Due to the complexity of the legal framework and the long negotiation process, parties may be tempted to enter into contracts for two-years or three-years with automatic price revision or indexation clauses. The choice of the price index is crucial in such situations.

It is vital that any supplier drafts its general sales conditions to ensure a solid negotiation base. This includes logistics and logistics. These conditions are crucial for negotiations, especially regarding logistics and financial sanctions.

Anne Granger, Partner



FLV and Associes

10 Av. 10 Av.

E: [email protected]

Anne Granger, a member of Paris Bar and a partner at the FLV & Associes in France. Graduate of Pantheon-Sorbonne University’s law school, she has extensive business knowledge, including distribution, competition, and consumer law.
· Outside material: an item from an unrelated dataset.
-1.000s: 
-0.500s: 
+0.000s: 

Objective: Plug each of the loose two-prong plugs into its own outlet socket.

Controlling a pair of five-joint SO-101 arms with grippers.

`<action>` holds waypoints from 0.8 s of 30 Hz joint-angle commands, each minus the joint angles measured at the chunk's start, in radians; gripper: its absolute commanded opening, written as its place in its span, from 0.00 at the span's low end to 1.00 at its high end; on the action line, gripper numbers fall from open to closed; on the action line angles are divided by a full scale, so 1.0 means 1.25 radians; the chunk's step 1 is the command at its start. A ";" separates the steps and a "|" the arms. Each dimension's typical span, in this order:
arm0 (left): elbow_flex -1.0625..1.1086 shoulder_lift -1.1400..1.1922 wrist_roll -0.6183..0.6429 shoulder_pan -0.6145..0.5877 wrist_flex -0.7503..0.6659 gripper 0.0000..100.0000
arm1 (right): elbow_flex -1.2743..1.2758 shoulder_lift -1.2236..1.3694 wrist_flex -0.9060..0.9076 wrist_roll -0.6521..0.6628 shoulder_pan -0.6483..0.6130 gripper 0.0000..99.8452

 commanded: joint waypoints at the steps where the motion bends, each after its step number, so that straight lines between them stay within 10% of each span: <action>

Her vast experience in competition and distribution law enables her to assist suppliers in the implementation of product distribution strategies and setting up distribution networks. She is also an expert in antitrust issues (cartels, restrictive practices, and private enforcement actions).

FLV & Associes, a Paris-based law firm, advises both small and large-sized businesses and public companies in all areas. They also represent clients in judicial and arbitral proceedings. Partners of the firm strive to build long-lasting relationships with their clients by providing personalized services delivered by a team that is experienced, responsive, and qualified. Each partner of the firm is a general commercial lawyer, but each one also has a specific area of expertise.